Farm owner cleared over drug charges

A Monmouthshire farm owner accused of plotting to grow cannabis was cleared last week after two successive juries failed to agree on verdicts.
A Monmouthshire farm owner accused of plotting to grow cannabis was cleared last week after two successive juries failed to agree on verdicts.
Last April, a jury at Gloucester crown court was discharged without returning a verdict in the case of Philip Johns, 59, of Wilcae Terrace, Raglan - and last Wednesday (5th March) the same thing happened with a second jury.
After a retirement of more than six hours the foreman of the retrial jury said they were unlikely to agree even if given more time.
Judge Jamie Tabor QC discharged them - and prosecutor Ian Dixey then announced he would not be seeking another retrial.
He offered no further evidence and the judge formally found Mr Johns not guilty.
Mr Johns, who owns Glannau Farm at Lydart, near Monmouth, had been accused of growing 143 cannabis plants there as part of a bigger conspiracy which also involved sites in Cinderford, Gloucestershire, and Tenbury Wells, Worcestershire.
The jury heard that when police raided Glannau Farm they found the 143 cannabis plants and 150 seedlings growing in three lorry containers in the grounds.
The containers were partly below ground and had a water supply and electricity being channelled from the farmhouse.
Mr Johns denied conspiring with two other men, Andrew O'Donnell and Robert Ockleton, to produce cannabis between 1st April 2011 and 14th July 2012.
He also denied abstracting electricity to power the light and heat in the containers.
Prosecutor Ian Dixey said the trail that led to Mr Johns' farm started on 1st March 2010 when police keeping surveillance on O'Donnell and Ockleton saw them meet and go to the Quedgeley East Business Park near Gloucester.
There they bought £3,500 worth of hydroponic growing equipment from a business called Cultim8 and they drove it to an area near Chippenham.
They then transferred some of the equipment to another vehicle which police followed to Mr Johns' farm near Trellech, said Mr Dixey.
Later, an industrial unit on the Forest Vale business park in Cinderford was raided and there 400 cannabis plants were found growing - part of the same alleged plot, he said.
On 8th May officers with a search warrant went to the farm and arrested Mr Johns. They found the containers full of cannabis plants and later tests showed Ockleton's DNA was on an Oasis Citrus bottle at the scene.

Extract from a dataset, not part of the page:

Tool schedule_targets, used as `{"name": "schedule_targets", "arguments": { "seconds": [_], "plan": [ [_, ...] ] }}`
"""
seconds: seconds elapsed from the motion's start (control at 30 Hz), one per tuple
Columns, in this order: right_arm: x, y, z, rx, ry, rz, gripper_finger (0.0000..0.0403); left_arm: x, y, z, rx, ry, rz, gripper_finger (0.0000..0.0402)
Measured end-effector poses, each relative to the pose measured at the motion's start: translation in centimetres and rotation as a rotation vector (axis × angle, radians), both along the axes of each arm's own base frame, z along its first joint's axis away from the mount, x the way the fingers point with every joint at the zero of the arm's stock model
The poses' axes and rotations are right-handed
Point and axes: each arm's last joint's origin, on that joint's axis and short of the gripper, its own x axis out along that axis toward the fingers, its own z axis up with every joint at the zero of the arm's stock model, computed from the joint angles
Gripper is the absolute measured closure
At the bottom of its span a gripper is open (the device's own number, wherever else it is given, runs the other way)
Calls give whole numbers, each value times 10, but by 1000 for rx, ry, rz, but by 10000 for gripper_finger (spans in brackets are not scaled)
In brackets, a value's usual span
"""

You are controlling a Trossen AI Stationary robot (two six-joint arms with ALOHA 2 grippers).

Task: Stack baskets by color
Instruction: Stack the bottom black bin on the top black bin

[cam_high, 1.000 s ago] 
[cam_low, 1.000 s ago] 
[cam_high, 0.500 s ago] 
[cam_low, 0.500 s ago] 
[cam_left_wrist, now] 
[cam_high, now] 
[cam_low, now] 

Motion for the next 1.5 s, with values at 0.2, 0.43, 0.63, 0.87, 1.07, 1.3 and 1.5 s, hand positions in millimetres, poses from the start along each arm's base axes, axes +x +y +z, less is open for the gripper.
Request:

Mr Johns was arrested and told police he had rented out the containers for furniture storage and had no idea there was cannabis growing inside.
On 13th July that year the police re-arrested all three alleged conspirators and a raid on O'Donnell's farm in Tenbury Wells revealed a subterranean cannabis growing operation in four buried shipping containers and a steel portakabin.
O'Donnell, the alleged mastermind of the plot, had three mobile phones - each of which had Mr Johns' number on it, said Mr Dixey.
"When Mr Johns was interviewed on this occasion he said he knew Mr O'Donnell after meeting him at a machinery sale.
"He claimed his only contact with him was to do with boats.
"He also admitted knowing Mr Ockleton who, he said, had phoned him out of the blue to ask about a pony.
"He confirmed that he, Mr Johns, had financial problems and that all his savings had been spent on doing up the farm. He said he had a large mortgage and no real income to support it.
"He maintained he had not rented the units to Ockleton or O'Donnell. He said a man he didn't know had asked to rent the units for £330 to store furniture. He said he rarely saw the man after that.
"He denied that Ockleton and O'Donnell had anything to do with the units and he denied that he was aware that hydroponic equipment had been delivered there.
"He had O'Donnell's number stored in his phone under the initials JCB and claimed he did not know who that was. However the phone records show he had very regular contact with O'Donnell."
In evidence, Mr Johns told the jury it was only after O'Donnell's arrest that the light began to dawn about what had been going on.
He then thought ‘What a fool I have been' for trusting the people who were using the containers, he said.
He blamed O'Donnell, for taking advantage of him and his land.
"I regarded him as a friend," Mr Johns told the jury. "He would come down there saying he was interested in engines and machinery and asking to look at what I had got.
"He knew my routine and when I would be on the farm each day and when I wouldn't," he said.
Although he visited the farm almost every day to feed his 50 sheep, 30 horses and seven cattle, he did not see what was going on in the containers and he did not realise that the electricity supply had been by-passed, he said.
Neither did he notice large ventilation pipes which had been fitted to the containers, he said.
Ockleton and O'Donnell will be sentenced at a later date.